Dans son atelier cohabitent d’étonnantes créations, fruit de son travail de peinture et de gravure contemporaine, et de ses tableaux pour le cinéma. Edith Baudrand a l’art de composer des collections de personnages de peintres ou de reprendre les originaux d’artistes célèbres – Séraphine Louis, Van Gogh, Bonnard – dont les chefs-d’œuvre sont indécrochables. Rencontre.
Le parcours d’Édith Baudrand témoigne d’une forme d’évidence à ne jamais poser de limites à sa pratique artistique. Pianiste et dessinatrice, cette native de Bretagne a 24 ans lorsqu’elle se destine à devenir illustratrice de livres pour enfants après sa formation à l’École Émile Cohl, fin 1995. Mais l’incendie de son appartement lyonnais, qui lui fait perdre son précieux instrument et ses dessins, va déclencher en elle le besoin de se réinventer. Elle part s’installer à Paris, publie ponctuellement quelques albums (Cendrillon, chez Nathan Jeunesse, ou La Rousse péteuse, chez Gallimard Jeunesse), avant que la magie des rencontres ne lui ouvre d’autres voies.
Au début des années 2000, le réalisateur Martin Provost lui propose ainsi de composer la musique de son premier film, Le Ventre de Juliette (2001). Il fera de nouveau appel à elle, mais comme « faussaire » de cinéma. Elle peint les tableaux d’artistes auxquels il consacre ses autres films : Séraphine (2007, récompensé par sept César) inspiré de la vie de Séraphine Louis (1864-1942) rattachée à l’art naïf. Des années plus tard, viendra aussi Bonnard, Pierre et Marthe (2023), pour lequel elle réalise plus de 60 toiles dont la plupart des originaux sont exposés au musée d’Orsay et au musée d’Art moderne de Paris.
Entretemps, c’est le peintre et cinéaste américain Julian Schnabel qui lui confie la reproduction des tableaux de Van Gogh pour son film At Eternity’s Gate (2018), joué par Willem Dafoe à qui elle donnera quelques leçons de peinture, pour les besoins du film. Elle intervient encore en 2018, sur de grandes toiles qu’elle va peindre en binôme avec l’artiste Sandro Kopp, à Angoulême, où Wes Anderson a prévu de tourner The French Dispatch (2021), ensemble d’histoires tirées d’un magazine américain établi dans un Paris fictif des années 50. A chaque fois, ce n’est jamais une seule copie d’une œuvre qu’il s’agit de réaliser, mais plusieurs versions qui en sont les étapes.
Ces prouesses décoratives ne sont pour autant qu’un versant de sa carrière d’artiste-autrice menée depuis son atelier situé dans l’ancienne usine Chapal, à Montreuil, près de Paris.

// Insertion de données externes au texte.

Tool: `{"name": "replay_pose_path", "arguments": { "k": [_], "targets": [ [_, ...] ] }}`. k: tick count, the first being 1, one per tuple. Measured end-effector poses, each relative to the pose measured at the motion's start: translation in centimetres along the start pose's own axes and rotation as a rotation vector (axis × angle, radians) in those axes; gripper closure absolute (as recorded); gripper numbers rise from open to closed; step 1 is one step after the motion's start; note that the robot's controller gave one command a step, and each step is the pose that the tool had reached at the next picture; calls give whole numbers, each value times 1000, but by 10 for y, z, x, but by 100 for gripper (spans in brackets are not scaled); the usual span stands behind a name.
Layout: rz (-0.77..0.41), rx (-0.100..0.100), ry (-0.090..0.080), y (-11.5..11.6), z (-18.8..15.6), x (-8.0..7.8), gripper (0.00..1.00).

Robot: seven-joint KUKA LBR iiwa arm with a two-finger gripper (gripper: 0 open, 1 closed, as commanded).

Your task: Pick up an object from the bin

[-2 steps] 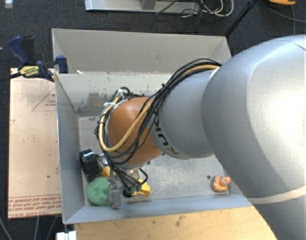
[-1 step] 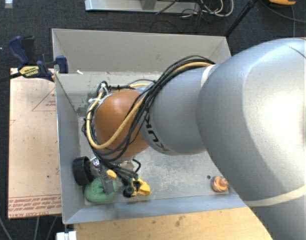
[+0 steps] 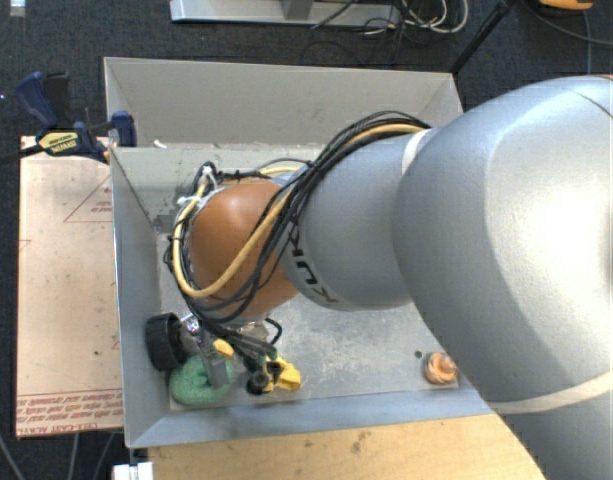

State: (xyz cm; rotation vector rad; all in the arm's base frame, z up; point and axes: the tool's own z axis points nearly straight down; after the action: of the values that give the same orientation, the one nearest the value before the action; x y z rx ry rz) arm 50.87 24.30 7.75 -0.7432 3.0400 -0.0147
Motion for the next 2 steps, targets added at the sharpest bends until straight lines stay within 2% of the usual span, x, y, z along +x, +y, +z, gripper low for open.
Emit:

Férue de gravure et de lithographie, elle compose des créations organiques et végétales aux formes abstraites. Un procédé qui lui permet, dit-elle, « de me libérer du trait tout en restant proche de l’observation de la nature ». Plutôt que de s’opposer, cette oscillation des approches, de la peinture figurative vers la peinture abstraite, favorise chez elle un ressourcement créatif : « Mon travail personnel évolue aussi en fonction des expériences que m’apporte le cinéma », affirme-t-elle.
Celui-ci finit toujours par se réinviter dans son atelier. Que ce soit pour réaliser de faux Schiele et Klimt pour Le Tableau volé (2024), de Pascal Bonitzer. Ou bien pour inventer des tableaux en fonction de la psychologie d’un personnage : c’est le cas avec Juliette au printemps (2024) de Blandine Lenoir. Dans cette adaptation d’une bande dessinée de Camille Jourdy (Juliette, les fantômes reviennent au printemps) mettant en scène une illustratrice visitant sa famille, Edith Baudrand devait imaginer les créations délurées de la mère, artiste peintre au tempérament affirmé.
Cette vocation d’artiste, Edith Baudrand la considère parfois avec circonspection, persuadée « qu’il est plus compliqué, pour une femme, de se sentir légitime en tant que peintre. La reconnaissance de mon travail me vient du cinéma et des rencontres que je fais. » Son prochain projet l’entraînera dans l’univers de Pawel Pawlikowski (Ida, Cold War), pour qui elle doit inventer une série de portraits expressionnistes pour The Island, annoncé en 2025.